- Data provided -
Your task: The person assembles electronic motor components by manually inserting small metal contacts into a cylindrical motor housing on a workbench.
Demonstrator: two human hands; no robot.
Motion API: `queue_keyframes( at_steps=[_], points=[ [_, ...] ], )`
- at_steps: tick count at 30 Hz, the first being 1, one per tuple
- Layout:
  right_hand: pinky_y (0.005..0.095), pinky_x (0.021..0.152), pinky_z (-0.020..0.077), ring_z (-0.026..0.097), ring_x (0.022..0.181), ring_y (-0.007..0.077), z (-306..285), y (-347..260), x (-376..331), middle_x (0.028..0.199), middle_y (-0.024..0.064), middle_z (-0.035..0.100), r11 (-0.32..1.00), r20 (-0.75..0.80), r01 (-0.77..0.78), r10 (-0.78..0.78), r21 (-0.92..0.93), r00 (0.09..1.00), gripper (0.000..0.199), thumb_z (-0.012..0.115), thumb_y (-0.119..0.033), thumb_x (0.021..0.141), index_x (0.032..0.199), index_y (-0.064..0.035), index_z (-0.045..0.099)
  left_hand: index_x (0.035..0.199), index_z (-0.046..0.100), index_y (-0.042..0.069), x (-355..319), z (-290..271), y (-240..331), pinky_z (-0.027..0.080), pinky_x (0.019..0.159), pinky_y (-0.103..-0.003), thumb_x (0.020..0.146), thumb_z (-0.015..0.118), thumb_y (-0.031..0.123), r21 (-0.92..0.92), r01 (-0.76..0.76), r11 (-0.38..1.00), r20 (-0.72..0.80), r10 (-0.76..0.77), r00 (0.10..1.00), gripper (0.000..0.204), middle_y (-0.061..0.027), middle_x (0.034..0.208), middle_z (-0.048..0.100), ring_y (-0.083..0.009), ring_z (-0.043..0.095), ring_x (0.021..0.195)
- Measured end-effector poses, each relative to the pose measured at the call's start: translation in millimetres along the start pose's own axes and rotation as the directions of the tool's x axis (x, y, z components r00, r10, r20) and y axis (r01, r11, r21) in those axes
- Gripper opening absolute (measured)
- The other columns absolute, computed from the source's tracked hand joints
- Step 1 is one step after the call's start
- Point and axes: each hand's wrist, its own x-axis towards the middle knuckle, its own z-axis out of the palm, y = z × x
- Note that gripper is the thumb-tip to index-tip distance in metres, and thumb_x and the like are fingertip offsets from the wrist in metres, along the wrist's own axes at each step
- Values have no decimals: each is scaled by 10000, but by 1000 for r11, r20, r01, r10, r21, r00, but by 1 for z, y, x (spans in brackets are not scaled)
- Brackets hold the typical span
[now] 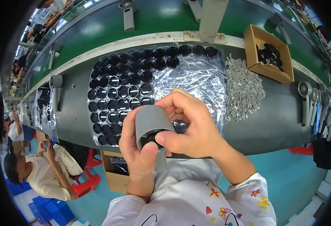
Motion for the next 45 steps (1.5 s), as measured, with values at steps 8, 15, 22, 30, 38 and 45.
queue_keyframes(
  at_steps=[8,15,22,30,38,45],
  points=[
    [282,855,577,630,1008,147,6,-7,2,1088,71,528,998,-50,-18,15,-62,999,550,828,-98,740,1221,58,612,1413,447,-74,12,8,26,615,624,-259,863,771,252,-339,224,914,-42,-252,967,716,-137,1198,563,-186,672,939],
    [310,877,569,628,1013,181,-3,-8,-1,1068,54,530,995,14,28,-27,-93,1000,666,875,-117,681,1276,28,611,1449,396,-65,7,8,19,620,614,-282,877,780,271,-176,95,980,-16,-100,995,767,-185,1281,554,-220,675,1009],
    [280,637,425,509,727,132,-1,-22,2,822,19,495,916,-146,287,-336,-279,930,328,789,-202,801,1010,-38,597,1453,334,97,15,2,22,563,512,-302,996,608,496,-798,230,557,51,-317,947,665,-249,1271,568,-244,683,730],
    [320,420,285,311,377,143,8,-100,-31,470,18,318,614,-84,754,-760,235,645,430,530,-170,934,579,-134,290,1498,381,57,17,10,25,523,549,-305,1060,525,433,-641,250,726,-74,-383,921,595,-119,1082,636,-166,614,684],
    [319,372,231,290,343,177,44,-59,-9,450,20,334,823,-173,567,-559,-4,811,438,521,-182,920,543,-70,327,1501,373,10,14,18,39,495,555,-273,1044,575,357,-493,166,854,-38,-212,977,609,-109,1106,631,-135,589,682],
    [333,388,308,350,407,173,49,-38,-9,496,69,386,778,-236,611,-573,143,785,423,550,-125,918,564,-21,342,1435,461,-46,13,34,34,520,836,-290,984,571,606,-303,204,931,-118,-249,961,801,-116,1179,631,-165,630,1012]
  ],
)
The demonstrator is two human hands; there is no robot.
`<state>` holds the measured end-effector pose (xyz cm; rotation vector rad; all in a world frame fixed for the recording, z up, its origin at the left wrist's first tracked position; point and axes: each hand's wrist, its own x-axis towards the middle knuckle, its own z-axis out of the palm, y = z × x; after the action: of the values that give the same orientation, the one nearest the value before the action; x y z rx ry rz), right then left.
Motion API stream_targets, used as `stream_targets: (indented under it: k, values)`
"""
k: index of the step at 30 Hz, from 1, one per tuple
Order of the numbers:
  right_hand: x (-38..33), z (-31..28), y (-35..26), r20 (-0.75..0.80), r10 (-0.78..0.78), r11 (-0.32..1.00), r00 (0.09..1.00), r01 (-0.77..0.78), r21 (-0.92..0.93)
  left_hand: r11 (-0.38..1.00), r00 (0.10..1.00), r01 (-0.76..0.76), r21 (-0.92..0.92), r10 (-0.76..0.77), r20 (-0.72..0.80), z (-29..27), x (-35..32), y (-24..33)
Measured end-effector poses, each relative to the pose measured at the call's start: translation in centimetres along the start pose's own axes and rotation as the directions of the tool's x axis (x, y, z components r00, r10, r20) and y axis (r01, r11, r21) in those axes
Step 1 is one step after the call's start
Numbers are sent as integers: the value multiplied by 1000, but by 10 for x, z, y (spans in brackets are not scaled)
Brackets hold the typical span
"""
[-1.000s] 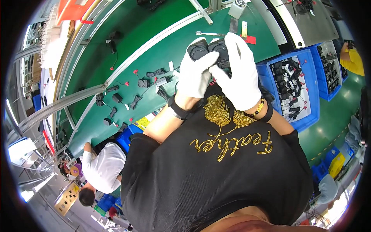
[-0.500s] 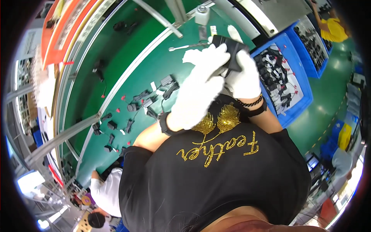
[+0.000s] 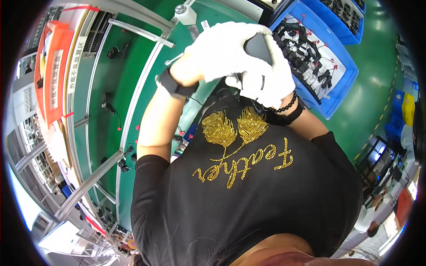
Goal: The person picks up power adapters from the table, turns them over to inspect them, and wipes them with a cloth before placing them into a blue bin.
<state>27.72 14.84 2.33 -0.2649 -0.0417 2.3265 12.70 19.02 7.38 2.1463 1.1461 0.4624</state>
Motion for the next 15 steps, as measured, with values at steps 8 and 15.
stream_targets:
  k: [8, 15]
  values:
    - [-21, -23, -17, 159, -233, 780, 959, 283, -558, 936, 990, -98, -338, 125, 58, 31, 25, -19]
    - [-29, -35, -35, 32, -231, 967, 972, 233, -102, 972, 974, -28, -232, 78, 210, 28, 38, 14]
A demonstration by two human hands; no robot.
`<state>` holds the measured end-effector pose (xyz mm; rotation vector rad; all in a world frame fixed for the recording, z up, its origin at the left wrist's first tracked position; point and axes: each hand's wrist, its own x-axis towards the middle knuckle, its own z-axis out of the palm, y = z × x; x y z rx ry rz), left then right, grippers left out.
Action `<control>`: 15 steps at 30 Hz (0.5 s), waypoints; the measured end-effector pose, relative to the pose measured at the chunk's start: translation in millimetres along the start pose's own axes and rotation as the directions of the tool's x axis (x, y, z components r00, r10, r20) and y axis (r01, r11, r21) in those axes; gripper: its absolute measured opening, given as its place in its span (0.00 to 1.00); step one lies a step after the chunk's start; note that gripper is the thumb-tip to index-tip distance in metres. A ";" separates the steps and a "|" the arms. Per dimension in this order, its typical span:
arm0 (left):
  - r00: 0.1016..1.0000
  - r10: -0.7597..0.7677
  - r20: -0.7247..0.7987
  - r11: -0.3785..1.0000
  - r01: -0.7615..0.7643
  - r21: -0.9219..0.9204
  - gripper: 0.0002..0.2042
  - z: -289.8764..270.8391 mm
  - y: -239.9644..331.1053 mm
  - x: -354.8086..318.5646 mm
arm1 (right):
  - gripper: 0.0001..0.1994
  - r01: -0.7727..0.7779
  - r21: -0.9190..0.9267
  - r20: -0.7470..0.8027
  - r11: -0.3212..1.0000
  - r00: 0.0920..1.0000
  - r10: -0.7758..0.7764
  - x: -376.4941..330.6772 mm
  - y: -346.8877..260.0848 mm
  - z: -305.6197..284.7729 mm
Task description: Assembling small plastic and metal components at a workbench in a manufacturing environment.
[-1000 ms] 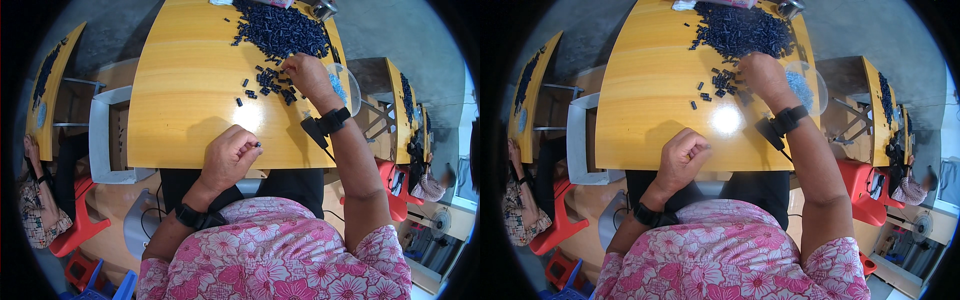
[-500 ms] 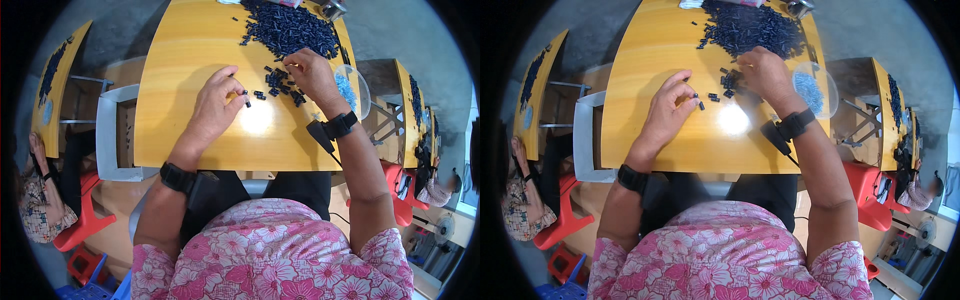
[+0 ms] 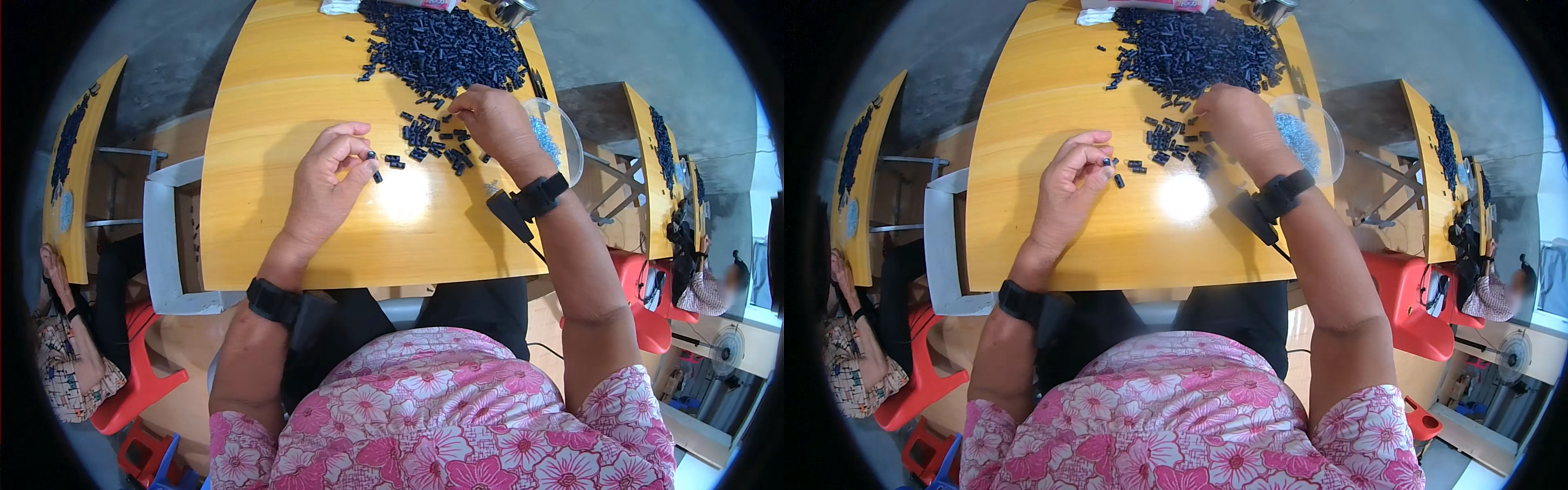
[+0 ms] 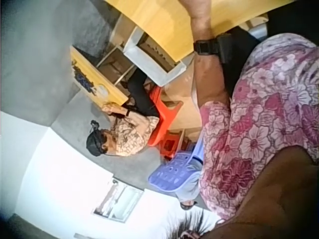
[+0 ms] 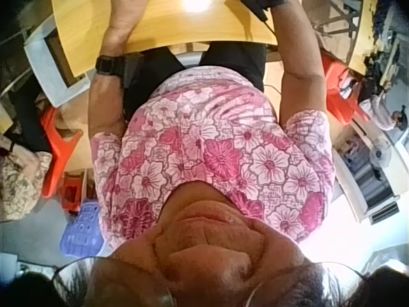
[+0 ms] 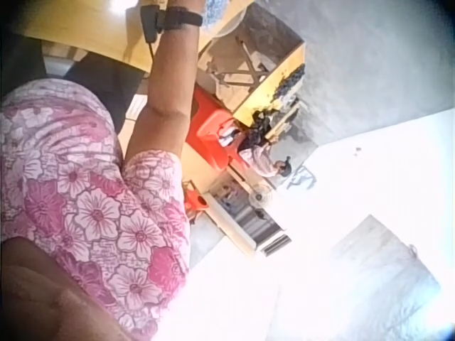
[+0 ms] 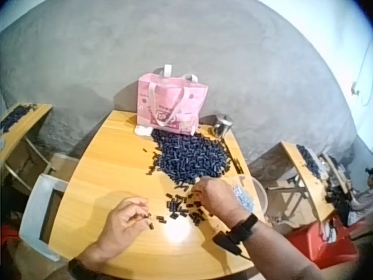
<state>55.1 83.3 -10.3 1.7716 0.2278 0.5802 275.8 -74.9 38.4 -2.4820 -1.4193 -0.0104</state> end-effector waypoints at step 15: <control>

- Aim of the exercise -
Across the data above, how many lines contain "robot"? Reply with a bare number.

- Written response -
3